Nel suo libro, firmato come Giovanna Zangrandi, I giorni veri. Diario della Resistenza scrisse: "No, le camere d'aria della bici non vanno bene, toppe e toppe, sotto i ponti dei torrenti a cercare il buco, i miei amici mi ritengono fortunata perchè possiedo tre levacopertoni e un tubetto di mastice..." (Foto Museo Galvani)
Tutti possono andare in bicicletta
Kittie Knox, una sarta dalla pelle mulatta ebbe la tessera della League of American Wheelmen già nel 1893. Donna libera e coraggiosa si presentò al raduno annuale della Lega nel 1895 nonostante l'anno prima la possibilità di associarsi fosse stata limitata ai soli bianchi.Kittie aveva una bici e una tessera valida per accedere, ma non era una bianca e nemmeno un uomo.
La situazione ambigua scatenò molte polemiche durante le quali tanti ciclisti supportarono Kittie Knox e la sua determinazione.

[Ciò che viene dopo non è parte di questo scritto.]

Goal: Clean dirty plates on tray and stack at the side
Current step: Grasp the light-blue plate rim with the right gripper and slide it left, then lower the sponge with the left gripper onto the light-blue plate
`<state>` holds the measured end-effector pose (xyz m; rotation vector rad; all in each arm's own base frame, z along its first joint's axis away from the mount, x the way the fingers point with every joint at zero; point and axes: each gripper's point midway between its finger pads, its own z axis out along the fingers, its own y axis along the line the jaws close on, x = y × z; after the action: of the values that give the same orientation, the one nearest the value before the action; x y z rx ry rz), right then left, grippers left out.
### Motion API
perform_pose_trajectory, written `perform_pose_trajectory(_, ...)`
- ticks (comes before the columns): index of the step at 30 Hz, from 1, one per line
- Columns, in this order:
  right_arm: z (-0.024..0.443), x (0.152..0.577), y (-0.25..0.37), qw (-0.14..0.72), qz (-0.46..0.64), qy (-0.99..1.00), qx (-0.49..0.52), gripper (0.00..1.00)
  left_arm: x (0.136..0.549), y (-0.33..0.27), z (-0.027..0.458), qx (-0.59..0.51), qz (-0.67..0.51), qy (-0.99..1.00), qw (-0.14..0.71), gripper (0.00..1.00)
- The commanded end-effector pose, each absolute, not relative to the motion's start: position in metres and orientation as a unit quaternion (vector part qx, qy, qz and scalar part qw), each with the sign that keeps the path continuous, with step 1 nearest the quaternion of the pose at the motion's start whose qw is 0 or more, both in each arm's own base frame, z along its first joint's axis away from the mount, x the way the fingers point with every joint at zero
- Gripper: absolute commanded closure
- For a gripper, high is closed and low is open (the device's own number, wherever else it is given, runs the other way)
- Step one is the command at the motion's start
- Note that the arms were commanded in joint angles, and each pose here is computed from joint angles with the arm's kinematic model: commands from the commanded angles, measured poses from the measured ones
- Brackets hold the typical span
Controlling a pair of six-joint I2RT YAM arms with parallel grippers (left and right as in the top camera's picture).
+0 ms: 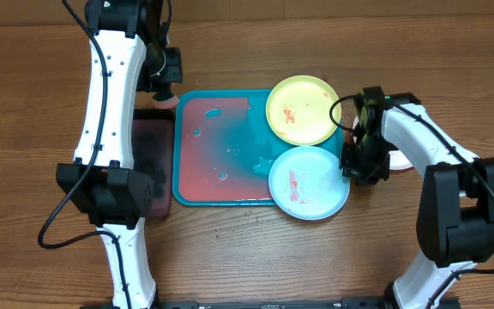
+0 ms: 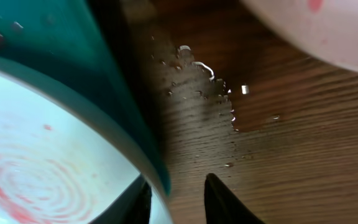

Lei amava la bicicletta e non voleva rinunciare al piacere di una pedalata in compagnia, mai e poi mai lo avrebbe fatto.
La bicicletta, e ancora una volta una donna, insieme per combattere pregiudizi e segregazione razziale, per ottenere un'uguaglianza da sempre ambita. (Foto: bikeleague.org)
Potrei parlare per ore di donne in bici che con forza di volontà e grande coraggio hanno lottato per cambiare e migliorare il nostro mondo, ma forse finirei con l'annoiarti.
La bicicletta come mezzo di resistenza, la bici ribelle, la bici come due ruote di cambiamento, la bici come veicolo di libertà e insieme alla bicicletta la battaglia della donna per l'uguaglianza, per ottenere gli stessi diritti dell'uomo, per poter indossare pantaloni e poter scegliere come vivere, una lotta dura che ha ottenuto grandi risultati ma che, purtroppo, in molti paesi non ha ancora avuto fine... La battaglia continua!